WORK INSTRUCTION
Each line of the material must appear again in the answer, exactly.

GIVEN DATA START

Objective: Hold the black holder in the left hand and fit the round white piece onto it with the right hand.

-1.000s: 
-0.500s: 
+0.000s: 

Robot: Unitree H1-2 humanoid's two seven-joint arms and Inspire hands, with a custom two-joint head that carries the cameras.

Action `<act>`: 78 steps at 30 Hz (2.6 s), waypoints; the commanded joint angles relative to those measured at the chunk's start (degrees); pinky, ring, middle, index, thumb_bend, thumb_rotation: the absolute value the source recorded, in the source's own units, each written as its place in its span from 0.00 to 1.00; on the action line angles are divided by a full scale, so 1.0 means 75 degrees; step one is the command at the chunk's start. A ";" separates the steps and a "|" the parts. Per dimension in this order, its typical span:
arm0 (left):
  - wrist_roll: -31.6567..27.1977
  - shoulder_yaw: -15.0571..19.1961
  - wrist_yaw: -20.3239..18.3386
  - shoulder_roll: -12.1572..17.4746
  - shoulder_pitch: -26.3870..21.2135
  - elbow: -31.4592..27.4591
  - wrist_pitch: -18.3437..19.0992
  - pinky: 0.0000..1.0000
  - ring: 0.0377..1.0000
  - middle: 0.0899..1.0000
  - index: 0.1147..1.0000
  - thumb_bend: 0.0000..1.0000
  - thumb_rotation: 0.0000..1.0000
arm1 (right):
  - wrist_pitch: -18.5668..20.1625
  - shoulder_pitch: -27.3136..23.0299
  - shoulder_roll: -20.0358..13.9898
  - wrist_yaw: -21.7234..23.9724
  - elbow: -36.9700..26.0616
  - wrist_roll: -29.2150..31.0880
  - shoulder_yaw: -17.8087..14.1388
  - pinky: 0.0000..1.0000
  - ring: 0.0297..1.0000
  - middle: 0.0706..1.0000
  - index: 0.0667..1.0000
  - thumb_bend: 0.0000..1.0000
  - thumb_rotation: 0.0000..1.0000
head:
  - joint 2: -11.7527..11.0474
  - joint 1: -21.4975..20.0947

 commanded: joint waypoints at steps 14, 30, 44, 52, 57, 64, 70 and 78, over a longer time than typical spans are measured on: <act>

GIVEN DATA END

EXERCISE SOLUTION
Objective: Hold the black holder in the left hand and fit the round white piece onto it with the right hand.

-1.000s: 
-0.500s: 
+0.000s: 

Robot: Unitree H1-2 humanoid's two seven-joint arms and Inspire hands, with a custom two-joint head that carries the cameras.

Action `<act>`: 78 steps at 30 Hz (2.6 s), waypoints; the commanded joint angles relative to those measured at the chunk's start (degrees); pinky, ring, middle, index, thumb_bend, thumb_rotation: the absolute value the source recorded, in the source's own units, each written as its place in its span from 0.00 to 1.00; on the action line angles are divided by a full scale, so 1.0 means 75 degrees; step one is the command at the chunk's start. A ";" separates the steps and a "|" the parts. Per dimension in this order, its typical span:
arm0 (left):
  - wrist_roll: -31.6567..27.1977
  - shoulder_yaw: -15.0571..19.1961
  - wrist_yaw: -20.3239..18.3386
  - shoulder_roll: -12.1572..17.4746
  - shoulder_pitch: -26.3870..21.2135
  - elbow: -31.4592..27.4591
  - wrist_pitch: -18.3437..19.0992
  - pinky: 0.0000..1.0000
  - ring: 0.0377..1.0000
  - middle: 0.0899..1.0000
  - index: 0.1147..1.0000
  - thumb_bend: 0.0000..1.0000
  - thumb_rotation: 0.0000..1.0000
arm1 (right):
  - wrist_pitch: -18.5668..20.1625
  - shoulder_pitch: -27.3136..23.0299
  - shoulder_roll: -20.0358..13.9898
  - wrist_yaw: -21.7234..23.9724
  - elbow: -36.9700..26.0616
  - wrist_roll: -29.2150..31.0880
  - shoulder_yaw: -17.8087..14.1388
  - pinky: 0.0000..1.0000
  - ring: 0.0297..1.0000
  - middle: 0.0706..1.0000
  - index: 0.0667..1.0000
  - thumb_bend: 0.0000..1.0000
  - thumb_rotation: 0.0000..1.0000
head:
  - joint 2: -11.7527..11.0474
  - joint 1: -21.4975..20.0947

 commanded: joint waypoints at steps 14, 30, 44, 52, 57, 64, 70 and 78, over a longer time than typical spans are measured on: <act>

For this exercise, nothing further remains to be done.